May I suggest that technologists at least try to pretend to believe in human specialness to see how it feels?Jaron Lanier
Lanier is adamant that Silicon Valley dangerously and greedily prioritizes bits of data over the people who create the bits or use them; AI is the worst offender.
Believing in AI
Lanier fears that AI believers – whom he at times compares to religious zealots – don’t understand that as computers advance, so do humans. Each changes the other. But people reject their possible advancement, choosing instead to believe that the internet is infinite, and trust algorithms to think for them.
The tech companies make their money by manipulating your perception of infinity.Jaron Lanier
Yet, VR can, Lanier insists, connect people in expanded ways.
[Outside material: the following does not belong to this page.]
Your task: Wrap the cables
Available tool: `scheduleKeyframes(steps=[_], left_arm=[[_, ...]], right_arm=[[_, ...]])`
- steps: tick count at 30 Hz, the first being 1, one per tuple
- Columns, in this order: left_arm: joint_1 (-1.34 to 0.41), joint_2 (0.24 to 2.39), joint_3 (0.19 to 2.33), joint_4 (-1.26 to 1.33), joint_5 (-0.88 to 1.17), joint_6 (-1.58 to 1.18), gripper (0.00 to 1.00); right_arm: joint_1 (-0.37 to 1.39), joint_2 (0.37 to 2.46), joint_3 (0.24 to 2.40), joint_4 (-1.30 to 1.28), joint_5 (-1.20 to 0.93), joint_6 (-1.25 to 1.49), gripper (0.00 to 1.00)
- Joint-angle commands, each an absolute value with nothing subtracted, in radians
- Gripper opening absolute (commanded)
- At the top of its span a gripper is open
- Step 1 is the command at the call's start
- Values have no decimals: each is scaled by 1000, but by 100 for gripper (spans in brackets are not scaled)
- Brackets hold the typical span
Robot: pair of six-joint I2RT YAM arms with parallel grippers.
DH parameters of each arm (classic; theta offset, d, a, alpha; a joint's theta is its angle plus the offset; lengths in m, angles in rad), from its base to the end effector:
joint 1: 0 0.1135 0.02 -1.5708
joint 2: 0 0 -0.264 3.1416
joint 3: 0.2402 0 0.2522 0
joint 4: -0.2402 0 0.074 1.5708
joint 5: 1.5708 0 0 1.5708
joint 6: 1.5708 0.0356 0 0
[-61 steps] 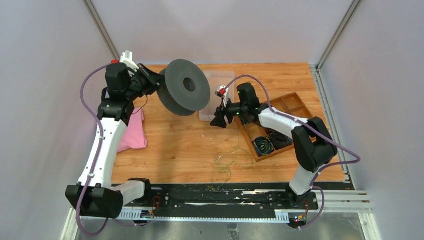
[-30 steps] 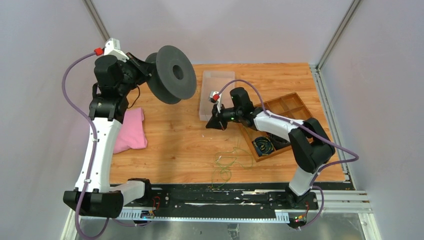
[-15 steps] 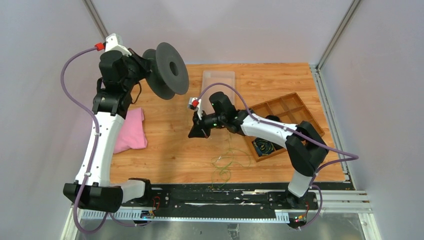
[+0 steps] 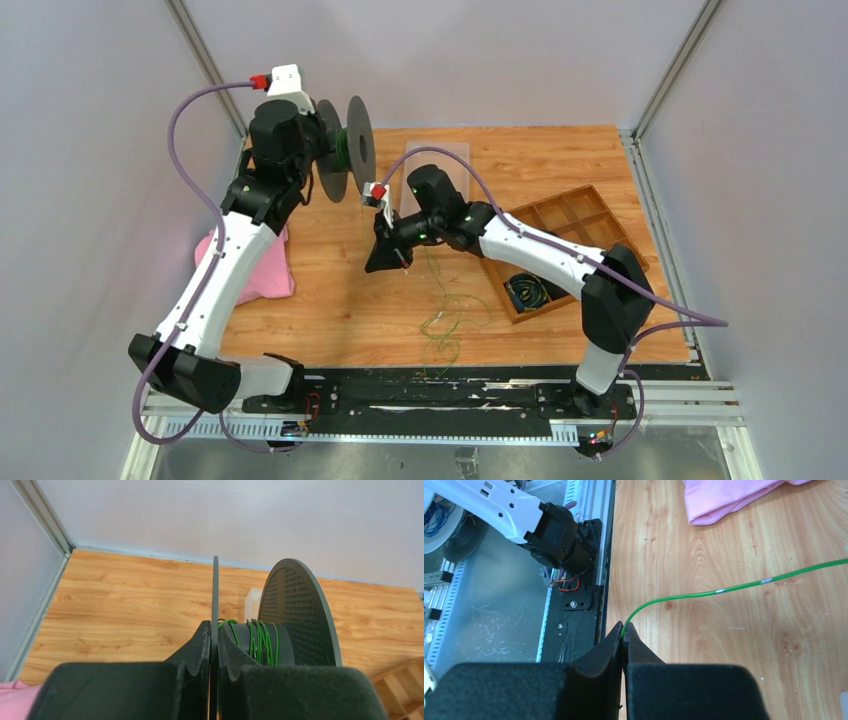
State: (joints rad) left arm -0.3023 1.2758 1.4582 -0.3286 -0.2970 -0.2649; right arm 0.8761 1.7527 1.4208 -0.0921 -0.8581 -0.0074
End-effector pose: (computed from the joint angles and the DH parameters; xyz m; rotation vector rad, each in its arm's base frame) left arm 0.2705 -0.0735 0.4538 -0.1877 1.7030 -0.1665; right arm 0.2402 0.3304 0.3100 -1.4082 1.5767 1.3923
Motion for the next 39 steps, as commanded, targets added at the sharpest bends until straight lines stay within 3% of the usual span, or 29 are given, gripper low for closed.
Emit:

Without that connection, however, he regards humanity as at risk of destroying itself. With a change in attitude, people can make technology facilitate “new dimensions of personhood” and much-needed expand empathy.
Passionate Prophecy
You always read about how Silicon Valley in the 1980s was a magnet for the most imaginative people in the world, all looking to express their mad genius. Well, Jaron Lanier incarnates that movement and that moment. Along with his compelling and seemingly correct philosophy, Lanier describes that era – over many pages – as a time when no technology could manifest his ideas. This proves a recurring theme, which proves Lanier’s astonishing prescience. Another theme is Lanier’s concern over the dystopian aspects of the internet and of VR. Engaging, thoughtful, and drawing on his broad and deep experience, Lanier proposes a more morally accountable cyberspace that should appeal to readers interested in VR and Silicon Valley history.
Jaron Lanier also wrote the international bestsellers Who Owns the Future? and You Are Not a Gadget.